DESCRIPTION OF THE TASK |
Look for the line that has "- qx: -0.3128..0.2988" in the material below; please repeat it and every line after it, exactly, up to and including the line that has "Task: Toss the", and nothing else.

DATASET ENTRIES |

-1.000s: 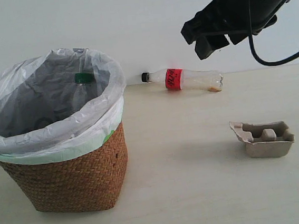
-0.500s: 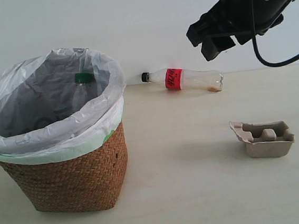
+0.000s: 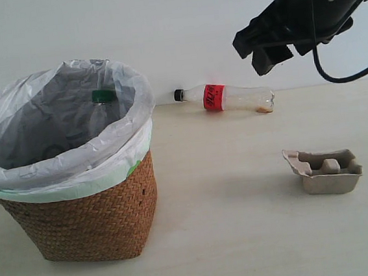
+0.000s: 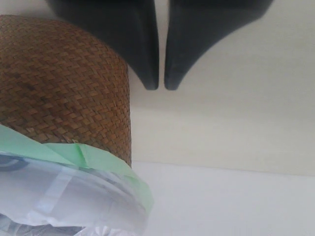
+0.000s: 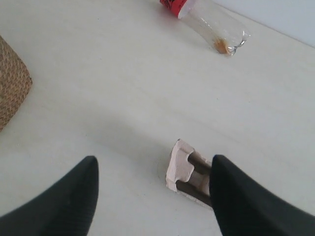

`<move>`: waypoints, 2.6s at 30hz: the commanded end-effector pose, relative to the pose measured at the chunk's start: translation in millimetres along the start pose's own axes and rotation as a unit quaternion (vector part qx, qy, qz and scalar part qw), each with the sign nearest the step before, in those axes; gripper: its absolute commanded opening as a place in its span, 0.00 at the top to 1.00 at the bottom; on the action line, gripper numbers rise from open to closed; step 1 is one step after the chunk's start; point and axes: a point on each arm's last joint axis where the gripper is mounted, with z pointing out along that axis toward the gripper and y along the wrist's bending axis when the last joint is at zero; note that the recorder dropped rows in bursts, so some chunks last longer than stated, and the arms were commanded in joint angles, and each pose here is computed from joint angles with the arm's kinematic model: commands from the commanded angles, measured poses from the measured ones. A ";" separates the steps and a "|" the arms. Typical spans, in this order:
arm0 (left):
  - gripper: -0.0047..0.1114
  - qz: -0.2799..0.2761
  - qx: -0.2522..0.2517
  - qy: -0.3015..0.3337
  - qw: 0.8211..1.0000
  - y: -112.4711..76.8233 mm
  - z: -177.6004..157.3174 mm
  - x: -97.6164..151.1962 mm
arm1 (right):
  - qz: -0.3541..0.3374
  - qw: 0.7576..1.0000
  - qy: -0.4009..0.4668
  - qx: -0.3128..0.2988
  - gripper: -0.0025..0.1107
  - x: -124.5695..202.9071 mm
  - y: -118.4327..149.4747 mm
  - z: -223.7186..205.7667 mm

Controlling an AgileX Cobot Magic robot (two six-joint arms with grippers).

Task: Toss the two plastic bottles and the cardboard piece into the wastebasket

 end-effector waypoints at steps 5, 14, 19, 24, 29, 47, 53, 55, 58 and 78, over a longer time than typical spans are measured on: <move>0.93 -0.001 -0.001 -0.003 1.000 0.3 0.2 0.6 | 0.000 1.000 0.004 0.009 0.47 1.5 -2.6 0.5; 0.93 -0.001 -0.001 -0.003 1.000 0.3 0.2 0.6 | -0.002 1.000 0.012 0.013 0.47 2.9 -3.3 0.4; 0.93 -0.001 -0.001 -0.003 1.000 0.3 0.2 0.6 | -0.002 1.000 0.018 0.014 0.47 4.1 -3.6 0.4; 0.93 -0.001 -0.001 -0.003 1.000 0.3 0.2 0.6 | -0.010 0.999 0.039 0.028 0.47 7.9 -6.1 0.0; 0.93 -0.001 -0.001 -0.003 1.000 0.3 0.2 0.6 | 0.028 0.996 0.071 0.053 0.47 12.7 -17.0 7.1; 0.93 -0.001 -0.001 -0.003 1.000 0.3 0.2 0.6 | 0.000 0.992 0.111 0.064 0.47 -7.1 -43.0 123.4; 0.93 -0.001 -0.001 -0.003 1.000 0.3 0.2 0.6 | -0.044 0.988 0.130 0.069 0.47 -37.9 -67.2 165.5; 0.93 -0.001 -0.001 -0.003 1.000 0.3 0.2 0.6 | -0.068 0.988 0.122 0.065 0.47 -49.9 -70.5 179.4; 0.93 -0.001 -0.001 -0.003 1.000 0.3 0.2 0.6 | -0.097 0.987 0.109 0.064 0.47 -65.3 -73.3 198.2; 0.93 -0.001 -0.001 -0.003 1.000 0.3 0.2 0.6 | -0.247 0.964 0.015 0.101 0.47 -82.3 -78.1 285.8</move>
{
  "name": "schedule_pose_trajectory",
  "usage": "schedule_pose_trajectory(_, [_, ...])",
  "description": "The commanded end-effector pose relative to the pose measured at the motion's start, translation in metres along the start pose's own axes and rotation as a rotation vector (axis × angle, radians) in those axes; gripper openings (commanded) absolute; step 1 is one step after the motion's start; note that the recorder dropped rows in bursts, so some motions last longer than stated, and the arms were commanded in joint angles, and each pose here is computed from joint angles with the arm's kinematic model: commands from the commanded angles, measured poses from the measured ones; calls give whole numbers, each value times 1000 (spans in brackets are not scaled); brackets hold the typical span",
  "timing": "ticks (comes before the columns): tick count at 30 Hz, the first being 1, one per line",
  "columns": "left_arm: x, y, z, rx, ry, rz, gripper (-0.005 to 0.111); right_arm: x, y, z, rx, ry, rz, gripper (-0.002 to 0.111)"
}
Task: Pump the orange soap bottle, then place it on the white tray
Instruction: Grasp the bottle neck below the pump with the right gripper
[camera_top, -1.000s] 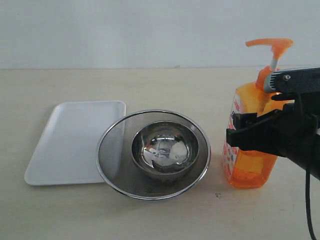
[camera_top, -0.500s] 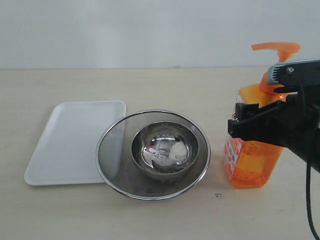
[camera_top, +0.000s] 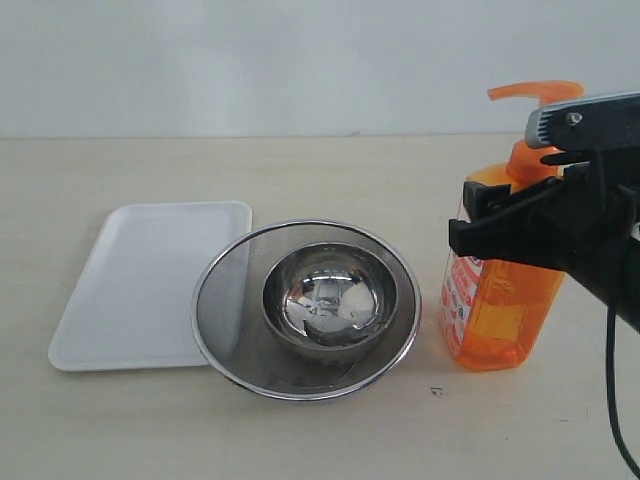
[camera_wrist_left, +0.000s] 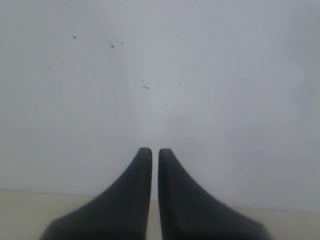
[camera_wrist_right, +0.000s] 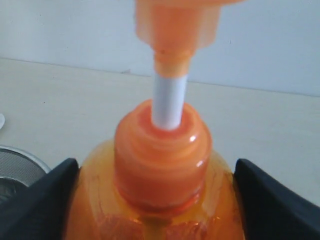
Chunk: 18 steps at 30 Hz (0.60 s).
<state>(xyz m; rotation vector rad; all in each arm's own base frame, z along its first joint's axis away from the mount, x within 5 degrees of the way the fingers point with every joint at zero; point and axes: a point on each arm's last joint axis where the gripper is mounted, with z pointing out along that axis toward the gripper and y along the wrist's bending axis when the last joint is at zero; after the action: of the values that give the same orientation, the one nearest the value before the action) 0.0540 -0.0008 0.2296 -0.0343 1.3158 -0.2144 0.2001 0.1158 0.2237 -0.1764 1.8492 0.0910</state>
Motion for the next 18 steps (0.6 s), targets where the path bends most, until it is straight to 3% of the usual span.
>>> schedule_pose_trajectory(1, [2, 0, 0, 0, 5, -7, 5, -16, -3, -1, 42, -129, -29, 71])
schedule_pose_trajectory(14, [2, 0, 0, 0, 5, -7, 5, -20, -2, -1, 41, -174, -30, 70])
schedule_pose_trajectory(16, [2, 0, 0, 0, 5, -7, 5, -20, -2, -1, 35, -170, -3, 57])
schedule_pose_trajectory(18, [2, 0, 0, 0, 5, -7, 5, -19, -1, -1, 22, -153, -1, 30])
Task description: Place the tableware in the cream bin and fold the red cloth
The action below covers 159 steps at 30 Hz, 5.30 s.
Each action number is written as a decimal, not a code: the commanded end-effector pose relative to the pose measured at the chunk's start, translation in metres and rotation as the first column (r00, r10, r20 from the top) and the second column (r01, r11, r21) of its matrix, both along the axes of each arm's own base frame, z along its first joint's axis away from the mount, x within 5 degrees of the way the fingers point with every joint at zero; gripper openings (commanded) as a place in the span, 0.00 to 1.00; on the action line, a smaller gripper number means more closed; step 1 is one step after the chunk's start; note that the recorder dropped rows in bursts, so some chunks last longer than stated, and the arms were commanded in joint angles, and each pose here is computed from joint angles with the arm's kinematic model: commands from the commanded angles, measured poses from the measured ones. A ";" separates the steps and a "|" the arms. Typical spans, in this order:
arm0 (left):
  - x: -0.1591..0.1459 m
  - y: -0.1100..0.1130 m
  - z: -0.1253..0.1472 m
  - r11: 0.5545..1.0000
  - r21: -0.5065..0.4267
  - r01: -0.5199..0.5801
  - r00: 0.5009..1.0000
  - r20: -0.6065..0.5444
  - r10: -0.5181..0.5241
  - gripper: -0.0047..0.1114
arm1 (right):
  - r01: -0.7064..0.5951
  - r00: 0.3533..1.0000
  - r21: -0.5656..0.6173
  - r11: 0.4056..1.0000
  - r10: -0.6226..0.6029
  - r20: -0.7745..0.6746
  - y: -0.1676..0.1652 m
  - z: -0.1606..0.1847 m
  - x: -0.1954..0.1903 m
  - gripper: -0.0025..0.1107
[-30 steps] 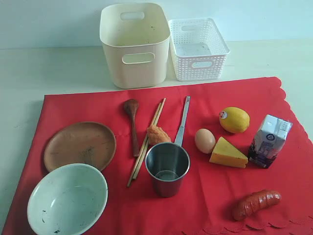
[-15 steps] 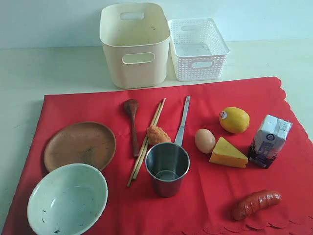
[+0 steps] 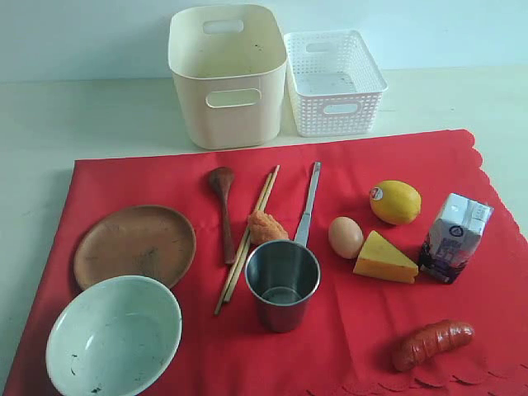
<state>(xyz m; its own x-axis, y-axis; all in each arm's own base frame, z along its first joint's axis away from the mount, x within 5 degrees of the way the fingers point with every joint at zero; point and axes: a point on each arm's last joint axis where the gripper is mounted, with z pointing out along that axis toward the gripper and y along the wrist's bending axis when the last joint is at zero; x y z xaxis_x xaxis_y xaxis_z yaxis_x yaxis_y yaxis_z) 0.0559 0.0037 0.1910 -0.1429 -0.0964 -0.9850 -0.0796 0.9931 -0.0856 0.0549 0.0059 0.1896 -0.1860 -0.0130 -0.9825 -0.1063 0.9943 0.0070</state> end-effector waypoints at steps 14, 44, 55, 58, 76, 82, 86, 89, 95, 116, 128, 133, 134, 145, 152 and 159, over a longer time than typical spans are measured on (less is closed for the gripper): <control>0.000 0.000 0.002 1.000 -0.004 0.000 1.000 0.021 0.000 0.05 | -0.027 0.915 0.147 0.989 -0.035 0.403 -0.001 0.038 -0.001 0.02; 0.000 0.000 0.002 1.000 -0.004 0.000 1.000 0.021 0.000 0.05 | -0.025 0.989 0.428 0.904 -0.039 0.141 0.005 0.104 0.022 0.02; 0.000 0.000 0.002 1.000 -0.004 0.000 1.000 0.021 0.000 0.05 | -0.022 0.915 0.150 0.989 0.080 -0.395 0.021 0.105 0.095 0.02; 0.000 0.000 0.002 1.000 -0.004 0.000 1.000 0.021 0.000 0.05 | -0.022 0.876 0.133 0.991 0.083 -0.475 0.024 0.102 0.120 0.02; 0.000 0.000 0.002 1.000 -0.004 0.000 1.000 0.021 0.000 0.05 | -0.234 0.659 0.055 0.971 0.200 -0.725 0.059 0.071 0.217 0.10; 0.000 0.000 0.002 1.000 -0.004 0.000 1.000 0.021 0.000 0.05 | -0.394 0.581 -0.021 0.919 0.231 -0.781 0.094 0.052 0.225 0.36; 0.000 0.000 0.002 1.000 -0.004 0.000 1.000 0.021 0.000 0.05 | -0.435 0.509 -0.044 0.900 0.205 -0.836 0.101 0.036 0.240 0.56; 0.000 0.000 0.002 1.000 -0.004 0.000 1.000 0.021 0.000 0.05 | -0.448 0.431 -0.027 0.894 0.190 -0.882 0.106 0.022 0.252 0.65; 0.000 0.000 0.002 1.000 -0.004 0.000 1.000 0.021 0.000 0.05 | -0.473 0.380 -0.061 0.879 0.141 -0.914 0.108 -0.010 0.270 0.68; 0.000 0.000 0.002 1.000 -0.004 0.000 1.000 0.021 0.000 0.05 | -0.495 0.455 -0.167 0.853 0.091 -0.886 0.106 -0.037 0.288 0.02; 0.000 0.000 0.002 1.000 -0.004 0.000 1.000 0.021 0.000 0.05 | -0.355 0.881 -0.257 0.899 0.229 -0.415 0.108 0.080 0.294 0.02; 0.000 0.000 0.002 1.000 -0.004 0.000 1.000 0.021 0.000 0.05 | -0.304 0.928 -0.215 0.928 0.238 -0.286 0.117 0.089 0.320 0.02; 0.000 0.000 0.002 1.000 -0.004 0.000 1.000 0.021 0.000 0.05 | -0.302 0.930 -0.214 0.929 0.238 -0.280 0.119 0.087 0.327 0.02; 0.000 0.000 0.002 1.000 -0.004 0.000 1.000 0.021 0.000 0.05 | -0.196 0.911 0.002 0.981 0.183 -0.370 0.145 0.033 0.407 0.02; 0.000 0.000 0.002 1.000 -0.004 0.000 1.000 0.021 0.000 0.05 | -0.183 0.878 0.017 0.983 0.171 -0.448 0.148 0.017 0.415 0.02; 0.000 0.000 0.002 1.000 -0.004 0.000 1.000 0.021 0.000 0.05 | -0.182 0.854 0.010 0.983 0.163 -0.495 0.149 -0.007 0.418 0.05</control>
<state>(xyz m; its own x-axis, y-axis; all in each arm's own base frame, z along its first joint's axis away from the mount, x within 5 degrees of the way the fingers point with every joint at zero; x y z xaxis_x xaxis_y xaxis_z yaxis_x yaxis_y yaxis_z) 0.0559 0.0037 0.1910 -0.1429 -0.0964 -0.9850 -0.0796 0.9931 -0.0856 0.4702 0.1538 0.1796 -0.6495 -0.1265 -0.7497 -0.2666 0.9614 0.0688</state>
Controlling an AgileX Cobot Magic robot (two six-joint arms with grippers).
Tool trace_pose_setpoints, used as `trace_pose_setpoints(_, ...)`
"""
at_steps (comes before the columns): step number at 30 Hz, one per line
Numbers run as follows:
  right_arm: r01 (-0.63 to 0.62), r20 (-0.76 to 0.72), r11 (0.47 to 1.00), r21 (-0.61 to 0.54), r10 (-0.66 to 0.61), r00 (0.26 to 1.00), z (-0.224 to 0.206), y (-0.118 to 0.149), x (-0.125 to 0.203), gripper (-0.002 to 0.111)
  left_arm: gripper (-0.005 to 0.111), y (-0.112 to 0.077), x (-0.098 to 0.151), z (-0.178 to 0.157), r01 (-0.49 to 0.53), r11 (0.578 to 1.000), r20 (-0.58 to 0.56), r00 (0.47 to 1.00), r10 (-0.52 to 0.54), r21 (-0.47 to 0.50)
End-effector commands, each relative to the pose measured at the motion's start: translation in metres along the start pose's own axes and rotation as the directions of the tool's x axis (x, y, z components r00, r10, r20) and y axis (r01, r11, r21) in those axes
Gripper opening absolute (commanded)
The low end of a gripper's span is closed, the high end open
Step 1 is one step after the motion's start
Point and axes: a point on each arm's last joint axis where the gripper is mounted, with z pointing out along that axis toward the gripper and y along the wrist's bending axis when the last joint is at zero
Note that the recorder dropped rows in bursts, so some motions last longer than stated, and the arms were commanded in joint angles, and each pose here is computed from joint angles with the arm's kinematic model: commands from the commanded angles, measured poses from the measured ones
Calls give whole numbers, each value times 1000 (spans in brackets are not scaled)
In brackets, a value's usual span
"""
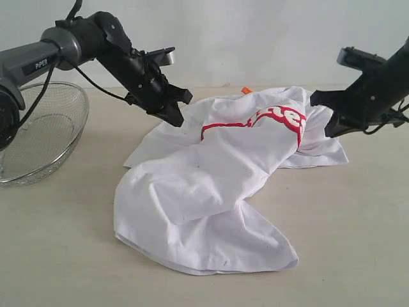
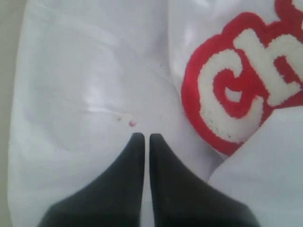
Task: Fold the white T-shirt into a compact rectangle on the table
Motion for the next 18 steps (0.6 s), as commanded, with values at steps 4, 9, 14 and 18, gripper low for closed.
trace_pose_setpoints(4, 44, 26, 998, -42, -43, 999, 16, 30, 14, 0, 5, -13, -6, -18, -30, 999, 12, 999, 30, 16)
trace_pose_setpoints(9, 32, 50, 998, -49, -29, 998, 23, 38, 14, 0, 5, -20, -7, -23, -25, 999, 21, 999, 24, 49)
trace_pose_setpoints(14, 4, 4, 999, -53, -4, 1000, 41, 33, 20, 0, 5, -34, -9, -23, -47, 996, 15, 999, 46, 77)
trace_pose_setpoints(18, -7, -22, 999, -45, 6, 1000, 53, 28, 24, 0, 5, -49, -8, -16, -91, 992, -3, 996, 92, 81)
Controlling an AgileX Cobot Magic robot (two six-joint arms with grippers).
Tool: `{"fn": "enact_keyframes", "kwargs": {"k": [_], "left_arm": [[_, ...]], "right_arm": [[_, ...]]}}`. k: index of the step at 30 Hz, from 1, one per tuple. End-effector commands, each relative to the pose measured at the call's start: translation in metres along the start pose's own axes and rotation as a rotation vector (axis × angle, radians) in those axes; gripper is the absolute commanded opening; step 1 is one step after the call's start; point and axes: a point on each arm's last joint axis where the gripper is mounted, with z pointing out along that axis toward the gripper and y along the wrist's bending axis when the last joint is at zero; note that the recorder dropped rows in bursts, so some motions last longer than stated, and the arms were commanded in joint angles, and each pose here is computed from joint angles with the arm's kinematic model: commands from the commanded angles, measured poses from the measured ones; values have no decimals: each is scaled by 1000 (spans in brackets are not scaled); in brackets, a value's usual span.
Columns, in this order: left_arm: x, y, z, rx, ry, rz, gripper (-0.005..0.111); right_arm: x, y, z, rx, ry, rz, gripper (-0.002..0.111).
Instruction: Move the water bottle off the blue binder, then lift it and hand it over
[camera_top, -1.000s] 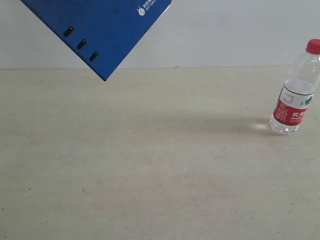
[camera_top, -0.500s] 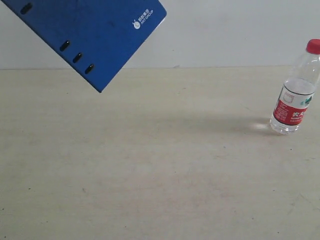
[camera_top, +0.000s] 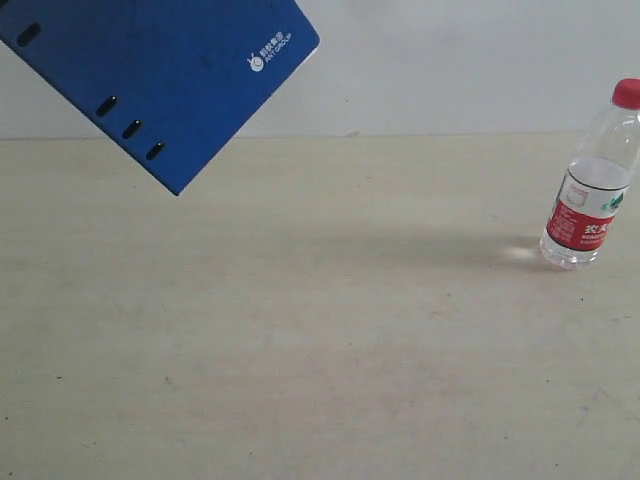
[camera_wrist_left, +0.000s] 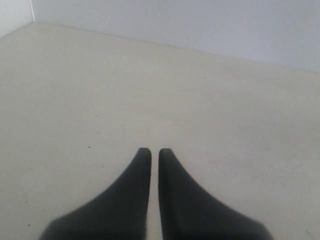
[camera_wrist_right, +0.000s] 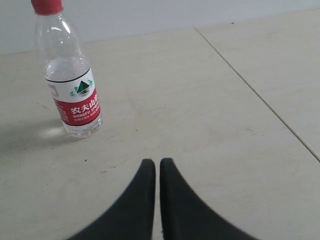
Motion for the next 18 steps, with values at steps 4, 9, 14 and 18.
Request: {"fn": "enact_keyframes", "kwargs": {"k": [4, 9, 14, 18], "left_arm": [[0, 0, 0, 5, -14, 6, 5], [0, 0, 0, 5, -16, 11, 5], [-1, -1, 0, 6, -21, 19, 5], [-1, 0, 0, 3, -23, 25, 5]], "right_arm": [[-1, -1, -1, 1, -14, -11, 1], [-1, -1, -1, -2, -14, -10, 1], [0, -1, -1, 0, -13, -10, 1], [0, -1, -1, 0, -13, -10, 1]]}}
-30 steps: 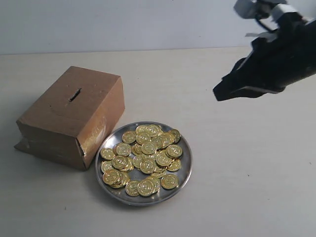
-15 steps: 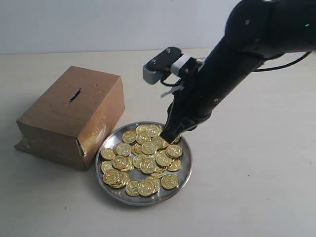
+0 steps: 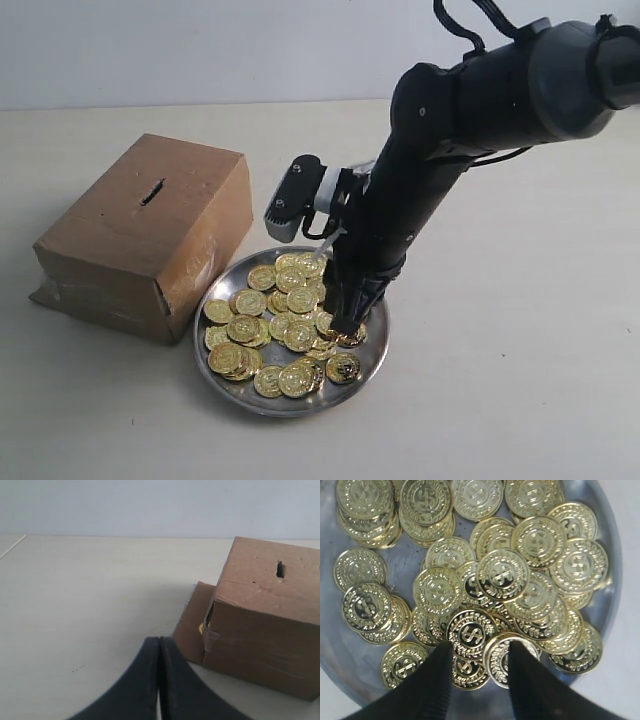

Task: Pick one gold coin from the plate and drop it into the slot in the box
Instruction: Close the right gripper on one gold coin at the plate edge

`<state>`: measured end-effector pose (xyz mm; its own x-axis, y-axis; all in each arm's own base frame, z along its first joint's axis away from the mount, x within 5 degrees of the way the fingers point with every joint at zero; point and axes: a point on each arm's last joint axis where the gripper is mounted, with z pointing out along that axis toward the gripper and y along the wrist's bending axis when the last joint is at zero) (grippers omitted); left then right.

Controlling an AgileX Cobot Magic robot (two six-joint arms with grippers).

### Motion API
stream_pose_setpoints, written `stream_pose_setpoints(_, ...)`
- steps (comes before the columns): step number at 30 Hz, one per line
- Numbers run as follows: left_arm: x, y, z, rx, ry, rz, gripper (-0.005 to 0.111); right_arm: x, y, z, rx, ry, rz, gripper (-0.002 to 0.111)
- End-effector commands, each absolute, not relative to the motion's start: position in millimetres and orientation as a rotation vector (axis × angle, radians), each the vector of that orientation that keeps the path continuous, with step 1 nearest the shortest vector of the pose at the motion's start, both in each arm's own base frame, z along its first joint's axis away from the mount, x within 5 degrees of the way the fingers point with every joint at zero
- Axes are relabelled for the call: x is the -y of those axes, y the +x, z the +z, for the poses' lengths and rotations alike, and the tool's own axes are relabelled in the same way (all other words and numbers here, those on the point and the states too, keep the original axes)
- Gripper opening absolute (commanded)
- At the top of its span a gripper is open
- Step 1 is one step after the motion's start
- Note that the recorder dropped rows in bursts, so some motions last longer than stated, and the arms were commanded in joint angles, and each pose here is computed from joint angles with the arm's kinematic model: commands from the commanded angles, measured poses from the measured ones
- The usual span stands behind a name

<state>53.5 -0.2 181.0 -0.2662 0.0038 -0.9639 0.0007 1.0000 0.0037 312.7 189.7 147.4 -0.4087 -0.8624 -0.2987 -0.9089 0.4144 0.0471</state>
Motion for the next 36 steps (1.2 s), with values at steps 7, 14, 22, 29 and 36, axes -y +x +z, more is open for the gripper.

TASK SOLUTION |
  - qx: -0.3128..0.2988
  - gripper: -0.0025..0.1107
  - x: -124.5695..202.9071 mm
  - y: -118.4327..149.4747 mm
  - z: -223.7186..205.7667 mm

Controlling an AgileX Cobot Magic robot (two six-joint arms with grippers).

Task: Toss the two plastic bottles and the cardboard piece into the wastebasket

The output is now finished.